Figure 0007548703000001
表1に示すとおり、実施例1~3の不織布は、回復厚みが1.6mm以上であった。斯かる不織布は、比較例1~4よりも、回復厚みが大きく、クッション性が高い評価となった。表1の結果より、各実施例における不織布は、比較例における不織布に比して、圧縮に対する嵩の回復性に優れ、クッション性が良好であることが判る。

Claims (6)

  1. エアスルー不織布からなる吸収性物品用不織布であって、
    非伸縮性繊維(ただし、コア偏心複合フィラメント又はサイドバイサイド複合フィラメントから作製される捲縮性繊維を除く)からなり、該非伸縮性繊維が、繊維径が15μm以下である細繊維を含んでおり、
    全ての構成繊維に対する、前記細繊維の割合が30%以上であり、
    坪量が30g/m以下であり、両面が平坦であり、30cN/cmの荷重を24時間印加後の厚みが1.6mm以上である、吸収性物品用不織布。

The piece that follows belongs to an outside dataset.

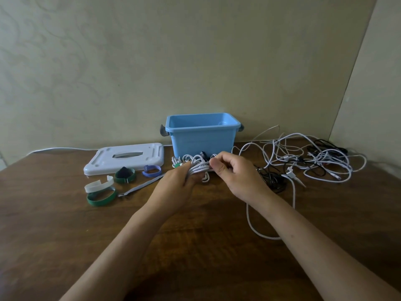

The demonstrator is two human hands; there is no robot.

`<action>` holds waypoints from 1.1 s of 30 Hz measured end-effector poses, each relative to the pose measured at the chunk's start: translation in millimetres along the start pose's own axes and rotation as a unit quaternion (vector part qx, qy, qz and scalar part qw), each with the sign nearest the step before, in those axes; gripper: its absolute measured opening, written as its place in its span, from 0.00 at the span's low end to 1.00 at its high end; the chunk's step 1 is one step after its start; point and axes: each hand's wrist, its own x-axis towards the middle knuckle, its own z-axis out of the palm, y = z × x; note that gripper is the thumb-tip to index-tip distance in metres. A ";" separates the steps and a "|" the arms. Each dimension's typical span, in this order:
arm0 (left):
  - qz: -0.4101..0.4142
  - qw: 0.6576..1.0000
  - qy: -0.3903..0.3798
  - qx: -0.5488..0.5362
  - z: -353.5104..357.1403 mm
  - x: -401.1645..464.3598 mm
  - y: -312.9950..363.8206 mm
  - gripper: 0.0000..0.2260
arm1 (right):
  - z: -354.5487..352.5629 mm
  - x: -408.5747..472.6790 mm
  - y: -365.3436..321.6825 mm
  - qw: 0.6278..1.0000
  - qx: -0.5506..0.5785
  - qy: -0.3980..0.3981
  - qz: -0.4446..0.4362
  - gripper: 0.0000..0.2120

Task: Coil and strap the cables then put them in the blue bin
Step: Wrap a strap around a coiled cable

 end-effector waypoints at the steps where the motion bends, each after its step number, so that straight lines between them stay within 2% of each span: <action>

  2. 前記非伸縮性繊維は、ポリエチレン、ポリプロピレン、及びポリエチレンテレフタレートからなる群から選択される1種又は2種以上の樹脂成分を含む、請求項1に記載の吸収性物品用不織布。
  3. 繊維径が20μm以下の繊維からなる、請求項1又は2に記載の吸収性物品用不織布。
  4. 坪量が28g/m以下である、請求項1~3の何れか1項に記載の吸収性物品用不織布。
  5. 請求項1~4の何れか1項に記載の吸収性物品用不織布を構成部材として備える、吸収性物品。
  6. 前記構成部材が、吸収性物品の外面を形成する外装体である、請求項5に記載の吸収性物品。